Mardin Kalesi ya da Kasımoğlu Müzesi’nin kanlı duvarından şırıldayan pınarından akan su yolunun yaşam serüveni; ardından bir akşam üstü şiirin dile gelişine tanıklık ederseniz eğer,   sonsuz bir okyanusu andıran Mezopotamya ovasındaki ışık huzmelerin dansı, sizi uzaklara, bitmeyen umut ve ütopyalara taşıyacaktır. Hayal ve düşlerinizin ardına düşmenin tam zamanı…

2010 yılında, TRT Belgesel Kanal adına, 13 bölüm olarak 66 ilde çektiğim “Anadolu Su Medeniyeti” adlı belgesel çalışmalarım için, ikinci kez gittiğim Mardin ve Savur’da; Mezopotamya Su Medeniyetinin bilinmeyen yönlerini ortaya çıkarmıştım. Daha sonra ise; Mardin Artuklu Üniversitesi, DSİ, UUNESCO-IHP Mezopotamya Su Forumu etkinlikleri kapsamındaki sunumum ve belgesel gösterim, oldukça ilgi çekmişti. Sizinle paylaştığım bu gezi notları, bu sırdaş yolcuğun bir kısmını kapsamaktadır.

Yukarı Mezopotamya’nın arka bahçesi Savur; Mardin’e bağlı şirin bir ilçe. Savur: Evliyalar, seyitler ve binlerce yıllık kültür zenginliklerinin yan yana yaşadığı; sarı taşların nefesinde-şiir sıcaklığında aşkın meşk edildiği, dağların dağlara selam durduğu, volkanik tüf kayaların oyuklarına yuva yapıp, binlerce yıldır  sorunsuz-kavgasız gül gibi geçinen Seydi, Hanefi, Şafi, Arap, Süryani, Türk, Kürt ve Yezidilerin, akkavak gölgesinde ve Savur Tepesi’nin eteklerinde soluklandığı bir cennet mekan.. Savur kırsalınsa, dolunay gölgesinde cep telefonlu askerler ve keçi çobanlarının mesaj trafiği…                               

                            

Yeşilin her tonunun güz sarısı ile kucaklaşıp, gün batımında güneşin kızıl dokusunun ipek bir atlas gibi Yukarı Mezopotamya’yı örttüğü anı gözlemlemek, inanılmaz bir esin kaynağı ve Nemrut Dağı’ndan sonra, bölgede turuncu bir top gibi elinizden yitip giden güneşin kızıl guruplarda sizinle dans edişinin ayrıcalığını yaşayacaksınız. İşte tam da o zaman; nice sevda öykülerine tanıklık eden Savur evlerinin sırdaş sarı taşının ve Tanrının sonsuz ve zamansız şiiri başlar…

Savur Kalesi’nden Dere içi vadisine bir kuşbakışı fırlatırken, gece karanlığı delinir.  Köprübaşı Zilkaya ve Havuzbaşı mevkiinde ud, cümbüş ve darbukaya eşlik eden Savurlu gençlerin asker uğurlama öncesi eğlenceleri sabaha dek sürer.

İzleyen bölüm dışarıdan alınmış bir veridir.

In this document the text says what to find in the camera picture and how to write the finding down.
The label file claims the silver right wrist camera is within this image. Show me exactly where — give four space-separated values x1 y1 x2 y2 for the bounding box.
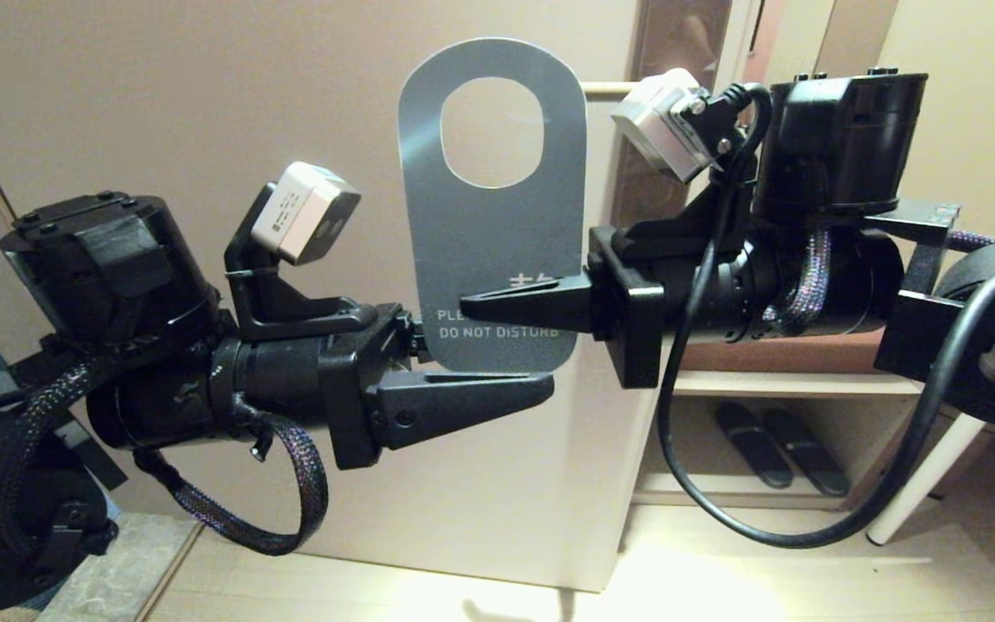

Güneş akkavak boyu yükselince, Savur’da yaşam başlar. Hemen her gün farklıdır yaşam Savur’da. Başka bir zamanda yaşanır sanki. Evcil ya da yabanıl kuşlar gibi sarı taşların üzerinde pinekleyen yaşlılar, nargile fokurtuları arasında bir ah çekip, eski Savur öykülerini ballandıra ballandıra anlatırlar. Özellikle bin yıldır Güneş’e tapan Dere içi köyü Süryanilerinin anlattığı, Kral Şahpur’un oğlu Maraday efsanesi, bu adla bilinen manastırın ziyaretini yoğunlaştırmış.